There are also some additional objects that are used to store associated data to these standard objects:

  • Products: In HubSpot, products represent goods or services you sell. Building a product library allows you to quickly add products to deals, generate quotes, and report on product performance.
  • Tasks: In HubSpot, tasks represent an activity that you need to complete. Tasks can be created automatically via workflows or sequences and can be used to monitor rep productivity. 

What Is a Custom Object?

In some cases, you may want to store other types of data in HubSpot -- data that’s not exactly a fit for one of these standard objects. In this case, it may make sense to create a new custom object to store that data, and associate it with one of your standard objects. Creating a custom object gives you the power to store many types of data in HubSpot much like we store information about people, businesses, transactions, and tickets. There are an infinite number of use cases for custom objects, but to give you some simple examples, you can use custom objects in HubSpot to store data such as:

  • Shipment Information associated with Deals
  • Physical Assets or Properties associated with Contacts and Companies
  • Contracts or Licenses associated with Companies
  • App Usage Data associated with Companies

While some of these use cases can be solved by storing data on the standard objects as a custom property, it may not be the most appropriate solution. Custom objects give you the flexibility to architect your data on HubSpot exactly as it appears in the real world. 

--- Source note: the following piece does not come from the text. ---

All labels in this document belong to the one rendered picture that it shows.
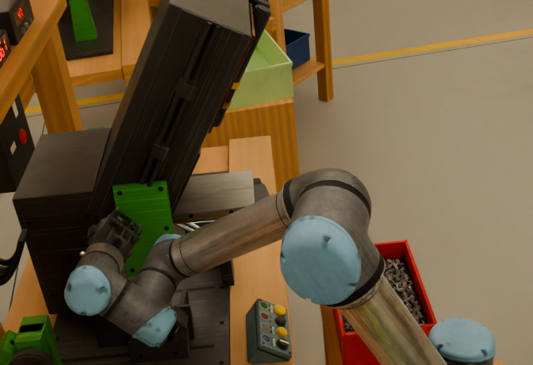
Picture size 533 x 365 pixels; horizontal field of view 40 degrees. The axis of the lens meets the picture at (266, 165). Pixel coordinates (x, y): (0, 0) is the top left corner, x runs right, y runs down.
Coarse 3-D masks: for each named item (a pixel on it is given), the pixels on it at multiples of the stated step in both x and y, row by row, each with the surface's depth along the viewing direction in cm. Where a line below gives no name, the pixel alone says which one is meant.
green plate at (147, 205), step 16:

Adding custom objects can unlock more value from your HubSpot portal, but it can also create more complexity. To help you make sure that custom objects are the best option, we’ve created a simple, 5-step framework.

Custom Objects 5-Step Framework

This 5-step framework will walk you through the options for architecting your business on HubSpot to ensure you’re designing your database in a way that makes the most sense for your business.

1. Design: Do I Need a Custom Object?

While adding a custom object to your portal might seem like the right next step, there are other customizations you can implement instead of, or alongside a custom object.  Depending on your use case, these other options may be a good fit as well:

Standard Objects - Whenever possible, represent a person, business, transaction or service request with a standard object already available in your HubSpot portal.

Features: Using Contacts, Companies, Deals, and Tickets will always provide the most relevant features. For example, HubSpot can only send emails to ‘Contacts.’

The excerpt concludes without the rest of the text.